==== Given information ====

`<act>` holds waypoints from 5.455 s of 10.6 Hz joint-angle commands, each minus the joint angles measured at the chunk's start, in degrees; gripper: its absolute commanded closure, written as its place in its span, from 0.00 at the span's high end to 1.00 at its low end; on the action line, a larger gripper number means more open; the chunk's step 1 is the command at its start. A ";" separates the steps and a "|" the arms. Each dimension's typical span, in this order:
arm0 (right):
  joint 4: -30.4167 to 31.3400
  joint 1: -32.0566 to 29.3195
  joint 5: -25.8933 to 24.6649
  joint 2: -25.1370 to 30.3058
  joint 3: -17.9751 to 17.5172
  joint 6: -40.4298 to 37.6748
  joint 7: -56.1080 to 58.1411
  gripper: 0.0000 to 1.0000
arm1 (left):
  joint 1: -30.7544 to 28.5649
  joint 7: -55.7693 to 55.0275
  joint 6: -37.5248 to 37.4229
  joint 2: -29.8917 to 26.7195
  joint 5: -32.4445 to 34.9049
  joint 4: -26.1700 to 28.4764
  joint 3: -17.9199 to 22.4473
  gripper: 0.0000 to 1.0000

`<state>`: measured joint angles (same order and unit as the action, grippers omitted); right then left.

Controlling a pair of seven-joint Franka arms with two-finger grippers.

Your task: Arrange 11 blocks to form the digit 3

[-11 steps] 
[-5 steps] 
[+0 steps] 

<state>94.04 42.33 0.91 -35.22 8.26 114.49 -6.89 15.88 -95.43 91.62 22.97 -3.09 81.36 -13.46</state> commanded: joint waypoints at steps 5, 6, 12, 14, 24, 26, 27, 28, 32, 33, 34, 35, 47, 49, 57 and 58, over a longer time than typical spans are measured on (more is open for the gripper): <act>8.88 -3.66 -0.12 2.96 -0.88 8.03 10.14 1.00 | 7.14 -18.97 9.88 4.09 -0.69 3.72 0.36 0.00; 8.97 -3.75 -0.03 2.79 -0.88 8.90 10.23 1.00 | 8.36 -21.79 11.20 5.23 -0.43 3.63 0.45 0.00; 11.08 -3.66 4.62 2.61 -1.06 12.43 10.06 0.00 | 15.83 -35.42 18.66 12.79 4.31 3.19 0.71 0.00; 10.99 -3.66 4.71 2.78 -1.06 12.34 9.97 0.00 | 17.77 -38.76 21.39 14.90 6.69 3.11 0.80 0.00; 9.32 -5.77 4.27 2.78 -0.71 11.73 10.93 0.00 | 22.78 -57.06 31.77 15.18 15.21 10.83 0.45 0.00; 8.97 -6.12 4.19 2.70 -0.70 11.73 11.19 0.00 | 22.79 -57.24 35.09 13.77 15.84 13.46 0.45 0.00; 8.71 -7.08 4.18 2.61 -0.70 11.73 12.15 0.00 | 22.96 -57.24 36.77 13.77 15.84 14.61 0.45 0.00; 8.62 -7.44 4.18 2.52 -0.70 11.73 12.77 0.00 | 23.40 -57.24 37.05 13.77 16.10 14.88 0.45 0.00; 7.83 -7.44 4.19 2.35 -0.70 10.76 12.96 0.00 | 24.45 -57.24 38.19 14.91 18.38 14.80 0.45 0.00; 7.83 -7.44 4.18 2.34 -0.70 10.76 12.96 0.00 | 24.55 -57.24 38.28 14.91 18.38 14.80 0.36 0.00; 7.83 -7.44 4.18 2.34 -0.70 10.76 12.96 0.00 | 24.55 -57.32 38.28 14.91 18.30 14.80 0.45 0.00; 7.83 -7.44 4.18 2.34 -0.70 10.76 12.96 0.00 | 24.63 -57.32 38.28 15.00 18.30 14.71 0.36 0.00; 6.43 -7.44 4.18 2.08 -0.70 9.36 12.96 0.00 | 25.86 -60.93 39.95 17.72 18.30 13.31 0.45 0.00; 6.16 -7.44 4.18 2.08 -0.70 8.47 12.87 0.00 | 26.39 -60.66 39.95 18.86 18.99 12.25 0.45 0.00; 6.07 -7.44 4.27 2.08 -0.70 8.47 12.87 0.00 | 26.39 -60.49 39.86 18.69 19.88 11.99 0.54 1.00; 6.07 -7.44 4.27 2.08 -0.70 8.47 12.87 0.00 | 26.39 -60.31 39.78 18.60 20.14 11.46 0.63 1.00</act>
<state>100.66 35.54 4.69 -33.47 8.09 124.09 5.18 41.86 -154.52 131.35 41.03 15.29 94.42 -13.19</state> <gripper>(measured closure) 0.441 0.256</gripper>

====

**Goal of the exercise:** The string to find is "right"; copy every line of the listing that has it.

**Response for this exercise:**
arm0 (right):
`<state>`: measured joint angles (same order and unit as the action, grippers omitted); right then left.

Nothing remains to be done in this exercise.